Образы снова бледнеют. Больше ничего не происходит. Рафаэль говорит мне развернуться, и я вижу, что веритиум светится бледно-голубым. В эту же секунду камень издает дребезжащий звук, словно кто-то дунул в испорченную флейту.
— Бог мудрости Сапьентус, — произносит Рафаэль. — Веритиум показывает жажду истины и знаний, а также пытливый ум.
Он без дальнейших объяснений переходит к розеиту. Просит меня подойти и что-нибудь напеть. Сначала горло начинает покалывать, а потом оно немеет. Камень загорается, долгое мгновение излучает красный цвет, а следом весь начинает мерцать. С этим приходит новое воспоминание:
Мне пятнадцать. Отец приглашает в наш дом несколько потенциальных женихов, чтобы они взглянули на меня и Виолетту. Сестра очаровательна, нежна и застенчива, с ее губ не сходит улыбка. «Мне тоже невыносимо, когда они разглядывают меня, — всегда повторяет мне она. — Но ты должна постараться, Аделина». Я вижу, как она перед зеркалом тянет вниз вырез платья, больше оголяя грудь, и с улыбкой любуется тем, как лежат на плечах ее локоны. Я не знаю, что и думать обо всем этом. Мужчины за ужином рассыпаются перед ней в комплиментах. Посмеиваются и чокаются бокалами. Я пытаюсь последовать совету сестры — изо всех сил кокетничаю и улыбаюсь. Я замечаю голодную страсть в их глазах каждый раз, когда они смотрят на меня. Их жадные взгляды надолго задерживаются на моих ключицах, груди. Я знаю, что меня они тоже хотят. Но не в качестве жены. Один из них шутит, что если я в одиночестве выйду в сад, то он зажмет меня в уголке. Я смеюсь вместе с ним, а сама представляю, как подливаю ему в чай яд и наблюдаю за тем, как его лицо багровеет и искажается в муке. Представляю, как склоняюсь над ним, терпеливо ожидая его конца, наслаждаясь видом его умирающего, корчащегося в агонии тела, и отсчитываю последние оставшиеся ему минуты. Виолетта и вообразить себе такого не может. Она во всем видит радость, надежду, любовь и вдохновение. Как наша мама. Я же пошла в отца.

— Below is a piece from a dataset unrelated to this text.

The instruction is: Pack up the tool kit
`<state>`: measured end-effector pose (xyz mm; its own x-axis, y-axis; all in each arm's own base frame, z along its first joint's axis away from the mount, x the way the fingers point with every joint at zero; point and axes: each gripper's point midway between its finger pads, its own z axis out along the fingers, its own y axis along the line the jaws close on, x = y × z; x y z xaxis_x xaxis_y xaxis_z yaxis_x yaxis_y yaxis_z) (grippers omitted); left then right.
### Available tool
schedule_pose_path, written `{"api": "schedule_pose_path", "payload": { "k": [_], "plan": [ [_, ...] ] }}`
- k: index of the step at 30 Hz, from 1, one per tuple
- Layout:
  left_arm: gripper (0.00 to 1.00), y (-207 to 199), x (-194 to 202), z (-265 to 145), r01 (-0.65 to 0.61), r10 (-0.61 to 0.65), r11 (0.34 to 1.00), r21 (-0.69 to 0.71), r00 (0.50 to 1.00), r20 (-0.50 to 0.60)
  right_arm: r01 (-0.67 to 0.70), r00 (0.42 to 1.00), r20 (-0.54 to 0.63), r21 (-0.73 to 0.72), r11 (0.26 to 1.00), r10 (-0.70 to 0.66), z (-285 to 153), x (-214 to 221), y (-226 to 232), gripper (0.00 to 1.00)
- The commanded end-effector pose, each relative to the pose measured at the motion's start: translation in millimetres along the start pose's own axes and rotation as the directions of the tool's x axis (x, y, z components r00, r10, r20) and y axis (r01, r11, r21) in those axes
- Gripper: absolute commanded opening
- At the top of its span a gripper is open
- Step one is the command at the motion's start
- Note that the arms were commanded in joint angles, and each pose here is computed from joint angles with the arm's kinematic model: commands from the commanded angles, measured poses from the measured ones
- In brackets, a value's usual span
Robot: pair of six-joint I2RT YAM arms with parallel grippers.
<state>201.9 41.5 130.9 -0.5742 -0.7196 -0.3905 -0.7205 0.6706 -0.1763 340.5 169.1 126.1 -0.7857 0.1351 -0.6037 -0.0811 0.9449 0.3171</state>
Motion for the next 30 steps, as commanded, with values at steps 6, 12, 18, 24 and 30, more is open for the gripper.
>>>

И снова образы испаряются в воздухе, а я смотрю прямо в глаза Рафаэля. В его взгляде читается настороженность с примесью интереса.
— Бог любви Амаре, — говорит он. — Розеит показывает пылкость и склонность к ослепляющей, затмевающей разум страсти.
Наконец он поднимает янтарь и ночной камень. Янтарь красиво светится золотисто-оранжевым цветом, ночной же камень неказист: просто кусок горной породы — темный, шероховатый и тусклый.